Regardless, the packages in the vcpkg ecosystem can prove that a feature is used, but cannot prove that a feature is not used.

So why do this?
- Someone unfamiliar with C++ might do auto str = L'abc' instead of L"abc"
- Things that are not useful should not linger for 40 more years in the standard; Tom and I talked too much about how to word this "feature" as part of P2029, so it's not free.
- It's part of a wider "Bogus conversions in phase 5" should be ill-formed rather than doing their best to compile *something*
P2029 makes these explicitly conditionally-supported in order to, as I understand it, match the C standard (in the C standard, my understanding is that implementation-defined semantics can include rejecting the code, but in the C++ standard, we use conditionally-supported for the same allowance). Therefore, implementations are not (will not be) required to accept them with current direction.


Please note that I am not proposing to make (narrow) multi character literals ill-formed or deprecated at this point, there are some uses, and these uses are intended.

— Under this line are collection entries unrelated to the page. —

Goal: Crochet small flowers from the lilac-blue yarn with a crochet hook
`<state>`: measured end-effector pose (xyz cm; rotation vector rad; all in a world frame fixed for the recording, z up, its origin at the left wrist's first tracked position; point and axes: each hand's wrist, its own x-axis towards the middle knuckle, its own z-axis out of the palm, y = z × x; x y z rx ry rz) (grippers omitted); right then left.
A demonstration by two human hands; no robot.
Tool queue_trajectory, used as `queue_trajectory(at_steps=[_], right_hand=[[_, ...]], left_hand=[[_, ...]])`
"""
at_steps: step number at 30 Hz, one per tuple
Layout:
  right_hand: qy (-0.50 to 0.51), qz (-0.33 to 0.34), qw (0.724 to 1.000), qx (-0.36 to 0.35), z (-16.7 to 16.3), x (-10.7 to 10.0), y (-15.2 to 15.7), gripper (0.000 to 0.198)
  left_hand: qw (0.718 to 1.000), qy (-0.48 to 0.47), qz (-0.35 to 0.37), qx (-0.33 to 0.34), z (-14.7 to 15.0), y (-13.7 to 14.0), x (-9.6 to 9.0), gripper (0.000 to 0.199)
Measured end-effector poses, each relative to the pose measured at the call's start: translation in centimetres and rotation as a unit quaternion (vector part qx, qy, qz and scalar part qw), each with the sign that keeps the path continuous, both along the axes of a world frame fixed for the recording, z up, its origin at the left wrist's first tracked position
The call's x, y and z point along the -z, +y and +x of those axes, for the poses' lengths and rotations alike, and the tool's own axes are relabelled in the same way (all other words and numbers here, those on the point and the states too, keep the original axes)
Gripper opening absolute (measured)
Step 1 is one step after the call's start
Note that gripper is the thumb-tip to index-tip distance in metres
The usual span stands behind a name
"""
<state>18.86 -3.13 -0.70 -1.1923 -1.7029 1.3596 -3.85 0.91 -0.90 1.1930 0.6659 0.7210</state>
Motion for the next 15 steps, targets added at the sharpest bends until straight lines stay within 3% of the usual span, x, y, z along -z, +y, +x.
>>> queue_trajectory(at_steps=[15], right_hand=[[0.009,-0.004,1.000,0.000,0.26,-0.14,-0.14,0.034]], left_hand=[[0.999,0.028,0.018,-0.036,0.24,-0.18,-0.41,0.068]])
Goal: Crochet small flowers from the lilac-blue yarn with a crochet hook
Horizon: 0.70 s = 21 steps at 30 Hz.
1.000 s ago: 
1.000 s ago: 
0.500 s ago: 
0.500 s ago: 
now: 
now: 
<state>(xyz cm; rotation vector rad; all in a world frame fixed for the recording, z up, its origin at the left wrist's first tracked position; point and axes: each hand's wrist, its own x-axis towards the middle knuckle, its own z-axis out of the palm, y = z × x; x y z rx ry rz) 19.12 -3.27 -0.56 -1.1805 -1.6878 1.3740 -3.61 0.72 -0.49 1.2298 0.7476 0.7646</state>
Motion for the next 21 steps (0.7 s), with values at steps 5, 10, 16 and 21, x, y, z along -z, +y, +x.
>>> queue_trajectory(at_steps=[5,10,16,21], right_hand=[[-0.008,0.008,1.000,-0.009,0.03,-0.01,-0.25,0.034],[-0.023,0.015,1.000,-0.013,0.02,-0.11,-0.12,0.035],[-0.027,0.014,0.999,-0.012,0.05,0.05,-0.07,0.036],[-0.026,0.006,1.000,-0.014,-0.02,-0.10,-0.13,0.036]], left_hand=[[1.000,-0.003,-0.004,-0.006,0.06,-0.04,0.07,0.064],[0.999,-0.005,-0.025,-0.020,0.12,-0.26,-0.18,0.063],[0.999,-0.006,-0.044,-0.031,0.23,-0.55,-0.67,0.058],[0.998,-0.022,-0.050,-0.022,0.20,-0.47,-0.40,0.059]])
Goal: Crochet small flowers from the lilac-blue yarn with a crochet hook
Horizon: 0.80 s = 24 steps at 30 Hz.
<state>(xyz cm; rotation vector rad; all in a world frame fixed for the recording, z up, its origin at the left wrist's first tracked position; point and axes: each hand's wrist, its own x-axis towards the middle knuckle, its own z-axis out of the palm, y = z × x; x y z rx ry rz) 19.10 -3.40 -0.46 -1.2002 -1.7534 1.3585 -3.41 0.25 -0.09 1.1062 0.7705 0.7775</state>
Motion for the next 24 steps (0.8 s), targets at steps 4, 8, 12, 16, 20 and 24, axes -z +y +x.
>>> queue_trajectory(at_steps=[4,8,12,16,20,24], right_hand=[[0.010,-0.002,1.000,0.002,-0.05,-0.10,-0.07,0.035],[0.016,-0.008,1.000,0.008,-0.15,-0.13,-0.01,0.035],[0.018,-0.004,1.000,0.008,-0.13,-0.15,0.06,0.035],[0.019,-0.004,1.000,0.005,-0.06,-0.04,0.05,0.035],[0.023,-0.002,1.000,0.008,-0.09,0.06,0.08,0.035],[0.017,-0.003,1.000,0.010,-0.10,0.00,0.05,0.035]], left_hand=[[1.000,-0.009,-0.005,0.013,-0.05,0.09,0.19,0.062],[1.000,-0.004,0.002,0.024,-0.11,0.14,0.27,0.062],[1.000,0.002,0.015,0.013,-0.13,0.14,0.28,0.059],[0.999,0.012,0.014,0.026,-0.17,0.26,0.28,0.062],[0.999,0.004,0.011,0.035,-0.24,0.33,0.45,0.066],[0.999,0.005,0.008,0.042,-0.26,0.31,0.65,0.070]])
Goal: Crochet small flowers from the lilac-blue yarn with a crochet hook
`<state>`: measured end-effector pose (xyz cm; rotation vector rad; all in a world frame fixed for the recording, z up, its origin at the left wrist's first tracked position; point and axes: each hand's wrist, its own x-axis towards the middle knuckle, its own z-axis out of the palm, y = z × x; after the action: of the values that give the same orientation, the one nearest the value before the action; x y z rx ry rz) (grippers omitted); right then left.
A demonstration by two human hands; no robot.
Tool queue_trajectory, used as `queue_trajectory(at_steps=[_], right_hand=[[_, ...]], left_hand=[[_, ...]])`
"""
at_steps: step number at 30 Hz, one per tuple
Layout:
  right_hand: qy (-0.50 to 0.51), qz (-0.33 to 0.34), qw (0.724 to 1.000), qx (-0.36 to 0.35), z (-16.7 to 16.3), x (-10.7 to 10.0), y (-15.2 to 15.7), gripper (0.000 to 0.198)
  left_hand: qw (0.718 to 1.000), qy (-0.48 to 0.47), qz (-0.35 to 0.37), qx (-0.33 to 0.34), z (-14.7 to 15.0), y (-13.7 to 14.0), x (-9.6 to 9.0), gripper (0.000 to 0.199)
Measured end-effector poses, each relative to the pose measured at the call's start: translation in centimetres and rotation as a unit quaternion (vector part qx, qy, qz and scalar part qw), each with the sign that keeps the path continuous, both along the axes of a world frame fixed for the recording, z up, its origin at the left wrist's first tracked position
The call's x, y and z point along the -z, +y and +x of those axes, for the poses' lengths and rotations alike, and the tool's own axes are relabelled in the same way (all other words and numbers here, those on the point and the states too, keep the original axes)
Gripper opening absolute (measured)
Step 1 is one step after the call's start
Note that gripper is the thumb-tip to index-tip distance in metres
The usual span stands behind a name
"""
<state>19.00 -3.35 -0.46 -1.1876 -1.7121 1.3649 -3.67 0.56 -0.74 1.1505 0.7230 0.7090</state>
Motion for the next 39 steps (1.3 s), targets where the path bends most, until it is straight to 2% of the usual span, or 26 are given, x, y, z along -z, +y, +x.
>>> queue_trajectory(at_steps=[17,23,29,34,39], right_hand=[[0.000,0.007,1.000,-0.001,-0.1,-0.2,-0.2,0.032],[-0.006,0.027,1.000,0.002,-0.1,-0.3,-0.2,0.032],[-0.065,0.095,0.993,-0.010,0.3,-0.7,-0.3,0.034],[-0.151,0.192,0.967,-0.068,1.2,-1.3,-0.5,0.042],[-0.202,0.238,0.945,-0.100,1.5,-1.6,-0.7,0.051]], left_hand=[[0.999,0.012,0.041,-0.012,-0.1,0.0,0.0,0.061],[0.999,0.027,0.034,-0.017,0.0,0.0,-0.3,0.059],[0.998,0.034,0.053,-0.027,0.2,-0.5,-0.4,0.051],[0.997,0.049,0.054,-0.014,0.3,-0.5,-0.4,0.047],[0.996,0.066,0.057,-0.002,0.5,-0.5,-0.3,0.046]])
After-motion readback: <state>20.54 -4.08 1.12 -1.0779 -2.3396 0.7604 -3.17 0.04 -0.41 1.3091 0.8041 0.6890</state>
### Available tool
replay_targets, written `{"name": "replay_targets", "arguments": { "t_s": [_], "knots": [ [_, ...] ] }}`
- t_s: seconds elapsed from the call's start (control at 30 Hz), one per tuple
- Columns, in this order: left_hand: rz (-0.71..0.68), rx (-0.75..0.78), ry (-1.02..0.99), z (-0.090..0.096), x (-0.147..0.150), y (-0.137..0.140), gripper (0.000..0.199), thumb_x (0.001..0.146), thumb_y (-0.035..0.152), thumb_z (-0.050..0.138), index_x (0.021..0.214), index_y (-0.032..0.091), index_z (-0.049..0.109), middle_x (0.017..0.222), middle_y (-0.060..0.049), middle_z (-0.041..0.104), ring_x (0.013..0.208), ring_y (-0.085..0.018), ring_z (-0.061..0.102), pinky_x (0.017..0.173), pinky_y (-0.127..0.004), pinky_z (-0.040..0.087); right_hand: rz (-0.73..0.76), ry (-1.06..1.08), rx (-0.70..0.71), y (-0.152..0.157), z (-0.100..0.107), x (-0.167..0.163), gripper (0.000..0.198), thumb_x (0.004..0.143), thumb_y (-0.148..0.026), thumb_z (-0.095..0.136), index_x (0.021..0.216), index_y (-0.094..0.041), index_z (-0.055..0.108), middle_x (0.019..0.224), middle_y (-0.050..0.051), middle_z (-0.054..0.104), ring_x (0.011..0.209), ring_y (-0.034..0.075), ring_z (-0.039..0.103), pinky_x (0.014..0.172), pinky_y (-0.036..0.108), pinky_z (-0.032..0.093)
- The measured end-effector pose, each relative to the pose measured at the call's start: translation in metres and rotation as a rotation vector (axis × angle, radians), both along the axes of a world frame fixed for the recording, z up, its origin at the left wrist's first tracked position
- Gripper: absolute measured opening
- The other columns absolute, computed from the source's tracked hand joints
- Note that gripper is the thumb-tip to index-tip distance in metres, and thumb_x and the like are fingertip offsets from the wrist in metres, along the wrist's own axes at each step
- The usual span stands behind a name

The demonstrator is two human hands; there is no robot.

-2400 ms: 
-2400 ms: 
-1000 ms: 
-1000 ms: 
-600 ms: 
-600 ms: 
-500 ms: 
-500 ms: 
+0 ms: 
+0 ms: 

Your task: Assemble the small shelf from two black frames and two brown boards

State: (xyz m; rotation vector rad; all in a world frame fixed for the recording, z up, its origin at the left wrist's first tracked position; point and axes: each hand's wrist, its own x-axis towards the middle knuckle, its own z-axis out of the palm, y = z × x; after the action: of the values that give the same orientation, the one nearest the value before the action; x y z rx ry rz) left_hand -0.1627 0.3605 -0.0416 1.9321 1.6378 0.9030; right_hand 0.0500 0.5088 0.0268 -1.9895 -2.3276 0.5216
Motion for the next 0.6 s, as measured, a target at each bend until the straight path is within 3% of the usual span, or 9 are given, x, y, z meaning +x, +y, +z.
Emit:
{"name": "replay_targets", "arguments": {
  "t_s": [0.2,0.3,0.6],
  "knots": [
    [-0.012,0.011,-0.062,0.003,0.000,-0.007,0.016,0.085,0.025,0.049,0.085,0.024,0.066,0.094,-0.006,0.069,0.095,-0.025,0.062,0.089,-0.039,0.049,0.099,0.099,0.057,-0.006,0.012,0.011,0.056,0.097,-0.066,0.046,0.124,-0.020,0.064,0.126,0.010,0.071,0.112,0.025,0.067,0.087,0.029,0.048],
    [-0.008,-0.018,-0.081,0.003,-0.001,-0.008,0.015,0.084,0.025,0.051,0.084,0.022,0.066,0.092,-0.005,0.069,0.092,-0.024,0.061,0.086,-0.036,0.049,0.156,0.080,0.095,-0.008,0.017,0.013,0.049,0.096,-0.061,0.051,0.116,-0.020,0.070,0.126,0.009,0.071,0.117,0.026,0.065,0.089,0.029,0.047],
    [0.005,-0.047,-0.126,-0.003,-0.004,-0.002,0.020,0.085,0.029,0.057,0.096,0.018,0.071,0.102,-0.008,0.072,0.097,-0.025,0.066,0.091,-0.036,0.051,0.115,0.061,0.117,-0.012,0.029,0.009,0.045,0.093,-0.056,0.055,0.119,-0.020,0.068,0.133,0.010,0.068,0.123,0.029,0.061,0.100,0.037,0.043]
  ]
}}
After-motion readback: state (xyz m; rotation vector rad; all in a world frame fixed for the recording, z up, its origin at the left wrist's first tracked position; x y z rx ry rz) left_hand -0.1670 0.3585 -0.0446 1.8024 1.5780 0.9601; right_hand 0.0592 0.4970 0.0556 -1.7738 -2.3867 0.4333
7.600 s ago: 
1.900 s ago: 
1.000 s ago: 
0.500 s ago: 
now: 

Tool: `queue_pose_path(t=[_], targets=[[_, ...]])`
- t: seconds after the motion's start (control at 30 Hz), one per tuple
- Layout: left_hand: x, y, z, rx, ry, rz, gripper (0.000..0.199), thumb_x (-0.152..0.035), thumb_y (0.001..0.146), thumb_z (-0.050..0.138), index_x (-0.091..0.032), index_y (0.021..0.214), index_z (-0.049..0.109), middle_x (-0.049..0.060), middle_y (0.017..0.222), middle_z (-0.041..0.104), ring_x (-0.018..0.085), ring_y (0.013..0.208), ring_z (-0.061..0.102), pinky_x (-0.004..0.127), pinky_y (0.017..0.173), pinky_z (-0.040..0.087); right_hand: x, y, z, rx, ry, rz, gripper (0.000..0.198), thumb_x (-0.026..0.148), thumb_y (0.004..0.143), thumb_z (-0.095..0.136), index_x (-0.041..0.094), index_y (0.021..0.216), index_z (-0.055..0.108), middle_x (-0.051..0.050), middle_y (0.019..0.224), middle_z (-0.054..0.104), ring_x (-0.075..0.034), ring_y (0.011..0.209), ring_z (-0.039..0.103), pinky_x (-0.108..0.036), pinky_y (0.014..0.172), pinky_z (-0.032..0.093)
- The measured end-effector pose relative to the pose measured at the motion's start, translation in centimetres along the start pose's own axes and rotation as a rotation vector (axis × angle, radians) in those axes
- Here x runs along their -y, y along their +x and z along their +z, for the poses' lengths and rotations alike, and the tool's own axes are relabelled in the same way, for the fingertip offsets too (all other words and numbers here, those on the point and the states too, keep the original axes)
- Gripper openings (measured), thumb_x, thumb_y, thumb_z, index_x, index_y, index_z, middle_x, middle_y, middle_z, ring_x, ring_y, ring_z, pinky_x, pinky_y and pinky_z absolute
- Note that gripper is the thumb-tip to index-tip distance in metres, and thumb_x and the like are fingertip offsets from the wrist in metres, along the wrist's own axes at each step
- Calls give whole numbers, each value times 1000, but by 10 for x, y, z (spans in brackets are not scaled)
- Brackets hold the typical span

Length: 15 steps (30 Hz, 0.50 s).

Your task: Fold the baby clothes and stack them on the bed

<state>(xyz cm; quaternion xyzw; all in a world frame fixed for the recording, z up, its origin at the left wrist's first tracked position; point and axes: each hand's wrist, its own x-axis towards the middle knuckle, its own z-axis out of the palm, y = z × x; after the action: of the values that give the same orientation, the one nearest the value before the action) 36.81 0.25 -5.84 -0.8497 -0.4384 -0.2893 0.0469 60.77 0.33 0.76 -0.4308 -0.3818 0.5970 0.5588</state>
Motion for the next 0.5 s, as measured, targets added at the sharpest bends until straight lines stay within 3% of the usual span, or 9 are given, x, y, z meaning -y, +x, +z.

I would really like your opinion so we can propose that change to EWG and make the change without taking too much of anyone's time (the process really isn't tuned for very small changes, which is why that is part of a larger paper)

I am weakly against for three reasons:

  1. I think there are more valuable efforts for us to spend our time on. I don't find the motivation above compelling. These are legacy features that, as far as I am aware, don't actively cause problems. If evidence can be found to demonstrate that they do actively cause problems, then I might change my mind.
  2. Existing compilers are unlikely to change their behavior. Clang, gcc, and icc already issue warnings for use of multicharacter literals (both ordinary and wide) and I suspect they would continue to accept these as extensions (even in their strict compliance modes). The cumulative affect of the proposed change seems to be to require MSVC to issue a warning.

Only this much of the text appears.